IMF Survey: Do you agree with some who have argued that a recent article in F&D (“Neoliberalism: Oversold?”) signifies a major change in Fund thinking? For example, is the IMF now saying that austerity does not work and, indeed, that it exacerbates inequality?

Obstfeld: That article has been widely misinterpreted—it does not signify a major change in the Fund's approach.

I think it is misleading to frame the question as the Fund being for or against austerity. Nobody wants needless austerity. We are in favor of fiscal policies that support growth and equity over the long term. What those policies will be can differ from country to country and from situation to situation.

Governments simply have to live within their means on a long-term basis, or face some form of debt default, which normally is quite costly for citizens, and especially the poorest. This is a fact, not an ideological position.

Our job is to advise how governments can best manage their fiscal policies so as to avoid bad outcomes. Sometimes, this requires us to recognize situations in which excessive budget cutting can be counterproductive to growth, equity, and even fiscal sustainability goals.

IMF Survey: How does this rethinking translate at the operational level?

Obstfeld: Countries need credible medium-term fiscal frameworks that leave markets confident the public debt can be repaid without very high inflation. Countries with such frameworks will typically have room to soften economic slumps through fiscal means, including automatic stabilizers.

Unfortunately, some countries let public debt rise to such high levels that they risk losing market access, and have no choice but to tighten their belts even when their economies are doing badly. Our research indicates that in such cases, the poor often suffer disproportionately, and so it is important always to consider the most vulnerable when planning fiscal adjustment.

Of course, there are limits to the pain economies can or should sustain, so in especially difficult cases we recommend debt re-profiling or debt reduction, which require creditors to bear part of the cost of adjustment. That is the approach we are currently recommending for Greece.

IMF Survey: The Fund has looked carefully at capital flows as part of this rethinking. Where do you see work on this heading the next year?

Obstfeld: The global financial crisis, as well as earlier crises, showed that capital inflow surges could have destabilizing effects, especially by fueling domestic credit booms and financial instability. These left economies very exposed when the direction of capital flow reversed and money headed for the exits.

In 2012, the Fund adopted an “Institutional View” on conditions in which measures limiting capital flow could be helpful, based in part on important work done in the Research Department. The Fund is now undertaking a stocktaking of experience with capital flow measures in recent years, and asking if and how the Institutional View should be amended. One challenge is to incorporate the sometimes complementary role of macroprudential policies. This is a great example of our trying to learn from experience and let our thinking evolve accordingly.

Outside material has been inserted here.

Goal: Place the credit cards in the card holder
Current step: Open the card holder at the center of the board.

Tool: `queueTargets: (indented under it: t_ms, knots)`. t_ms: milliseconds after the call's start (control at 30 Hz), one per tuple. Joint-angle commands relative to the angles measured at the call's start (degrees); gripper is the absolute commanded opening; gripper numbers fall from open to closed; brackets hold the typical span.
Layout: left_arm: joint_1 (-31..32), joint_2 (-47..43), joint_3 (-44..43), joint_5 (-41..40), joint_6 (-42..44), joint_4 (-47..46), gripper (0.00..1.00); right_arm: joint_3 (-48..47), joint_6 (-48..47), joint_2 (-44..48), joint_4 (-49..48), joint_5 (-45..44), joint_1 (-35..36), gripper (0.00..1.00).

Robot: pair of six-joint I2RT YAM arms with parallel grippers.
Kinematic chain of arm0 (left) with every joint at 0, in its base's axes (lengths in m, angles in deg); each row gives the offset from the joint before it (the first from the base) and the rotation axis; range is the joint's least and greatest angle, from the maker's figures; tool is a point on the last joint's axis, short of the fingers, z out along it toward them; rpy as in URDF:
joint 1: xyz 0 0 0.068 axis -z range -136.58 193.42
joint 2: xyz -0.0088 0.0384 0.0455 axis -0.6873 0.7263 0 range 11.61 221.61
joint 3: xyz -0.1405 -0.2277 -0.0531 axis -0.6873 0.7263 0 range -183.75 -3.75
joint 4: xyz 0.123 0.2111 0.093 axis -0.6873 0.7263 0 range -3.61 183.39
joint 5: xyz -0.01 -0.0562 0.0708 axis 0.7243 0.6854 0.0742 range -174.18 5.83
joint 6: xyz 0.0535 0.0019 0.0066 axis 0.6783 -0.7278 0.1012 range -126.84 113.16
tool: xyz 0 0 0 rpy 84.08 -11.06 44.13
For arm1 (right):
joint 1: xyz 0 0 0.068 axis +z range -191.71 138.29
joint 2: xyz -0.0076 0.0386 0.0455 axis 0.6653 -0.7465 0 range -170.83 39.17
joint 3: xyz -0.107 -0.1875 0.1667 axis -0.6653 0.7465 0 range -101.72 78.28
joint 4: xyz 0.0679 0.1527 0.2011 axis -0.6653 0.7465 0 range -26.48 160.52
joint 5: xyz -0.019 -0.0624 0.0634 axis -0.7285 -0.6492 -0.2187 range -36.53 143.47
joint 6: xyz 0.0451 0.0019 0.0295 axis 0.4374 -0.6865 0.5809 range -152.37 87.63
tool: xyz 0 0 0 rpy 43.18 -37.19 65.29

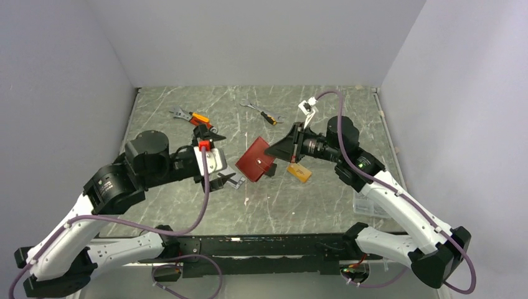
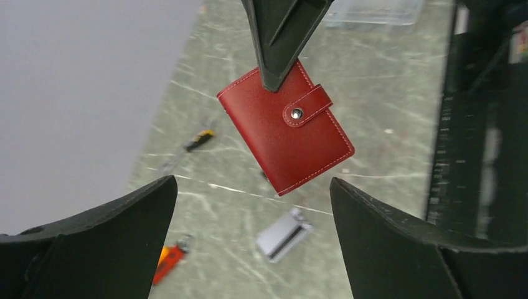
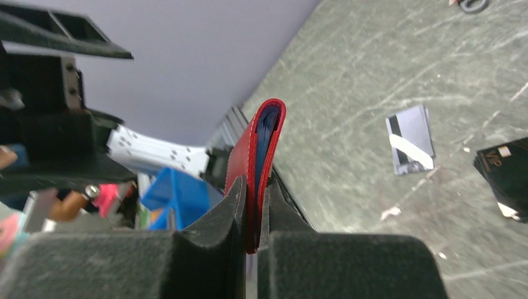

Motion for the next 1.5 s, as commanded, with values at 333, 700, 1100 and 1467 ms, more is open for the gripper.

IMF Survey: What about recent developments in global trade—how does the decline in activity figure into your thinking?

Obstfeld: In the postwar period trade has been a remarkable engine of global growth, and can continue to be so.

The reasons for the recent slowdown in trade growth are not fully understood—they range from low global investment, to the commodity-price decline, to the possible contraction of global value chains—but we do see the deceleration as concentrated in emerging markets.

We will have a much fuller analysis of the causes in the forthcoming October 2016 World Economic Outlook. One thing we have learned about trade, however, is that its consequences are complex, and include changes in the income and job distribution that many countries have addressed inadequately. This failure has fueled protectionist sentiments.

I would draw this conclusion, however—the recent slowdown in trade growth may be more or less worrisome, but it is unlikely to represent good news for anyone.